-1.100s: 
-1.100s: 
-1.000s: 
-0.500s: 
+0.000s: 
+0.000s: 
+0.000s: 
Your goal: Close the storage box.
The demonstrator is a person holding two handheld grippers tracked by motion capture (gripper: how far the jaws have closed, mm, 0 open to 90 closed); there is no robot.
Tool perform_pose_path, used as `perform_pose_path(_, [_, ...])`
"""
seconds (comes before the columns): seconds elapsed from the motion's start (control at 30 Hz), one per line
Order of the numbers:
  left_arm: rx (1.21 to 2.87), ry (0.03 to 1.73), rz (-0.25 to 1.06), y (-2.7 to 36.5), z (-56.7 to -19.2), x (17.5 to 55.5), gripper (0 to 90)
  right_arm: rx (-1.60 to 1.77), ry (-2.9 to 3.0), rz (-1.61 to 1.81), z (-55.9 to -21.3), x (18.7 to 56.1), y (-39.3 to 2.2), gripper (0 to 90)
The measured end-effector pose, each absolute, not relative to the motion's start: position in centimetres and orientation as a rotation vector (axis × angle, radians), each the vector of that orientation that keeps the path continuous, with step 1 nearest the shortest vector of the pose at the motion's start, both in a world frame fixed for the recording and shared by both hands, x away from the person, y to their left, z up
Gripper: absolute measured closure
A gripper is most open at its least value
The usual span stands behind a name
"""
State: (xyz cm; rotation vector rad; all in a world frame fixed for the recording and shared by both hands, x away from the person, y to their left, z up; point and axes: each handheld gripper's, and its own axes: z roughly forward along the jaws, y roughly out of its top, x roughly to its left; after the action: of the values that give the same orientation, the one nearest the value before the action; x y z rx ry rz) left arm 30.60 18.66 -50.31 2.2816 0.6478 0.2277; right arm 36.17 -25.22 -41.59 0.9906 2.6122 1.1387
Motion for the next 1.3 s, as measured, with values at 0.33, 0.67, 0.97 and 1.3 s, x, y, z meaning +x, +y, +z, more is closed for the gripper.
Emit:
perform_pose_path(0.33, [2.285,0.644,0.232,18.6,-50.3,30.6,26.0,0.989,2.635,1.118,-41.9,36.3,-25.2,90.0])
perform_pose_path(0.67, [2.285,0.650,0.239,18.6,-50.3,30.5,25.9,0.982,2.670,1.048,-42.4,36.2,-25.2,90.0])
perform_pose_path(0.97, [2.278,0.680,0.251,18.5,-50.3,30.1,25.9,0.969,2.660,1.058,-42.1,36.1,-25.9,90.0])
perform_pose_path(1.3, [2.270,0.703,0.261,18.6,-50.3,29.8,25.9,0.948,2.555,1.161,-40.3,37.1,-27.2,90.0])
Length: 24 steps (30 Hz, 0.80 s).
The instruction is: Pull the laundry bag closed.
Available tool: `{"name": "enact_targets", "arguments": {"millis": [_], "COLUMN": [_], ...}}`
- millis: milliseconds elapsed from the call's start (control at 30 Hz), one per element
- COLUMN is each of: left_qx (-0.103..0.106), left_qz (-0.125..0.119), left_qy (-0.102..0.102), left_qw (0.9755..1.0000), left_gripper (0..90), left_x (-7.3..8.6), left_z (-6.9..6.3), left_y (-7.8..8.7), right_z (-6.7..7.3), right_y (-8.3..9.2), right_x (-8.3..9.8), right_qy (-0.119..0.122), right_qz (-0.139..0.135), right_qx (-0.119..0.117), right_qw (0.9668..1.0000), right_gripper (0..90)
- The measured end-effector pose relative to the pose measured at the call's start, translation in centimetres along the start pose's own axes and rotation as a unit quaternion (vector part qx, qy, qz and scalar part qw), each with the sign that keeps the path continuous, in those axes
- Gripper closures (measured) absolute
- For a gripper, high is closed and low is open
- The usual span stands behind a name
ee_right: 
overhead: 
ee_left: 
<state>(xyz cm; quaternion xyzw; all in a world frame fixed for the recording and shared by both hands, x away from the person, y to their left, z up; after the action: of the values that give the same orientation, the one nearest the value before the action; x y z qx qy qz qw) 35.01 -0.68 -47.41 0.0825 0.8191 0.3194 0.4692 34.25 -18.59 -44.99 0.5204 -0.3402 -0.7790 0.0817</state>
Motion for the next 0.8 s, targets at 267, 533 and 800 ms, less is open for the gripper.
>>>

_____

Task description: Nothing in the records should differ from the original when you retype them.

Result of this task:
-1.100s: 
-1.100s: 
-1.000s: 
-0.500s: 
+0.000s: 
+0.000s: 
+0.000s: 
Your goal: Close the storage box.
The demonstrator is a person holding two handheld grippers tracked by motion capture (gripper: how far the jaws have closed, mm, 0 open to 90 closed); there is no robot.
Tool perform_pose_path, used as `perform_pose_path(_, [_, ...])`
"""
seconds (comes before the columns): seconds elapsed from the motion's start (control at 30 Hz), one per line
Order of the numbers:
  left_arm: rx (1.21 to 2.87), ry (0.03 to 1.73), rz (-0.25 to 1.06), y (-2.7 to 36.5), z (-56.7 to -19.2), x (17.5 to 55.5), gripper (0 to 90)
  right_arm: rx (-1.60 to 1.77), ry (-2.9 to 3.0), rz (-1.61 to 1.81), z (-55.9 to -21.3), x (18.7 to 56.1), y (-39.3 to 2.2), gripper (0 to 90)
The measured end-effector pose, each absolute, not relative to the motion's start: position in centimetres and orientation as a rotation vector (axis × angle, radians), each the vector of that orientation that keeps the path continuous, with step 1 nearest the shortest vector of the pose at the motion's start, both in a world frame fixed for the recording and shared by both hands, x away from the person, y to their left, z up
Gripper: absolute measured closure
A gripper is most open at its least value
The usual span stands behind a name
"""
State: (xyz cm; rotation vector rad; all in a world frame fixed for the recording and shared by both hands, x away from the person, y to their left, z up; point and axes: each handheld gripper's, and its own axes: z roughly forward along the jaws, y roughly out of its top, x roughly to its left; after the action: of the values that give the same orientation, the one nearest the value before the action; x y z rx ry rz) left arm 30.60 18.66 -50.31 2.2816 0.6478 0.2277; right arm 36.17 -25.22 -41.59 0.9906 2.6122 1.1387
Motion for the next 1.3 s, as measured, with values at 0.33, 0.67, 0.97 and 1.3 s, x, y, z meaning +x, +y, +z, more is closed for the gripper.
Emit:
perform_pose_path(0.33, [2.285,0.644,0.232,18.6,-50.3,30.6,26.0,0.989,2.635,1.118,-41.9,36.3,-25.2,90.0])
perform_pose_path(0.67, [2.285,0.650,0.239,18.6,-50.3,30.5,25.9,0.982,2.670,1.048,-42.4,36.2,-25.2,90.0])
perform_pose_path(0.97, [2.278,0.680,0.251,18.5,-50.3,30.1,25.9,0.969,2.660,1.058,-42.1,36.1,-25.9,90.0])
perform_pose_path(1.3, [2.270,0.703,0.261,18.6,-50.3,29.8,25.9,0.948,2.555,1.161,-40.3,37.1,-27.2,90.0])
Length: 24 steps (30 Hz, 0.80 s).
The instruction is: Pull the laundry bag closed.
Available tool: `{"name": "enact_targets", "arguments": {"millis": [_], "COLUMN": [_], ...}}`
- millis: milliseconds elapsed from the call's start (control at 30 Hz), one per element
- COLUMN is each of: left_qx (-0.103..0.106), left_qz (-0.125..0.119), left_qy (-0.102..0.102), left_qw (0.9755..1.0000), left_gripper (0..90), left_x (-7.3..8.6), left_z (-6.9..6.3), left_y (-7.8..8.7), right_z (-6.7..7.3), right_y (-8.3..9.2), right_x (-8.3..9.8), right_qy (-0.119..0.122), right_qz (-0.139..0.135), right_qx (-0.119..0.117), right_qw (0.9668..1.0000), right_gripper (0..90)
- The measured end-effector pose relative to the pose measured at the call's start, translation in centimetres along the start pose's own axes and rotation as a unit quaternion (vector part qx, qy, qz and scalar part qw), each with the sign that keeps the path continuous, in those axes
- Gripper closures (measured) absolute
- For a gripper, high is closed and low is open
- The usual span stands behind a name
ee_right: 
overhead: 
ee_left: 
<state>(xyz cm; quaternion xyzw; all in a world frame fixed for the recording and shared by both hands, x away from the person, y to their left, z up; after the action: of the values that give the same orientation, the one nearest the value before the action; x y z qx qy qz qw) 35.01 -0.68 -47.41 0.0825 0.8191 0.3194 0.4692 34.25 -18.59 -44.99 0.5204 -0.3402 -0.7790 0.0817</state>
Motion for the next 0.8 s, targets at 267, 533 and 800 ms, less is open for the gripper.
>>>

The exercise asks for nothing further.